### TASK STATEMENT:
Take the data below and copy exactly the lines starting at the one with "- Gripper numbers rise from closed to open" and finishing at the one with "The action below", both included.

▬▬▬▬▬▬▬▬▬▬

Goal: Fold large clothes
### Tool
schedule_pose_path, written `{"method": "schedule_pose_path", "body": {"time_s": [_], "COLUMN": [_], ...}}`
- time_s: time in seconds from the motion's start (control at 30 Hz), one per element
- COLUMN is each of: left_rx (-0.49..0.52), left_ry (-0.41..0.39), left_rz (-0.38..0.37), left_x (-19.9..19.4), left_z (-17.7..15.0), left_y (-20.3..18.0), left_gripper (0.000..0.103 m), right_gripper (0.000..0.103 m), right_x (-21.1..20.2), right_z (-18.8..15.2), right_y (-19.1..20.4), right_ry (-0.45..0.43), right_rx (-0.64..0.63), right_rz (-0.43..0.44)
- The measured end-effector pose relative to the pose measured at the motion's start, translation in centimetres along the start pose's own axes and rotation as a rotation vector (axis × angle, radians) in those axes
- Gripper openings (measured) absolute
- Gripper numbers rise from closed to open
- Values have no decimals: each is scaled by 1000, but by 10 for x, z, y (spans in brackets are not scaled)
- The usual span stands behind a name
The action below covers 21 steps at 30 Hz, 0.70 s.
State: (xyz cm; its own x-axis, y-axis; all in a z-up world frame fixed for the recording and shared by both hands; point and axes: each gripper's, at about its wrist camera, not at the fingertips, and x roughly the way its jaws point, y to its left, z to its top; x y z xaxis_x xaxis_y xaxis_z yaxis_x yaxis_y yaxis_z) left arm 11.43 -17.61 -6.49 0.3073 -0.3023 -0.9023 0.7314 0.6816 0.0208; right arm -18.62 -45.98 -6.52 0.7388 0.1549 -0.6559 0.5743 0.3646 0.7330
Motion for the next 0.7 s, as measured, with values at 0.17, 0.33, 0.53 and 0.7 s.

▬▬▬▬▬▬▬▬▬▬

### SOLUTION:
- Gripper numbers rise from closed to open
- Values have no decimals: each is scaled by 1000, but by 10 for x, z, y (spans in brackets are not scaled)
- The usual span stands behind a name
The action below covers 21 steps at 30 Hz, 0.70 s.

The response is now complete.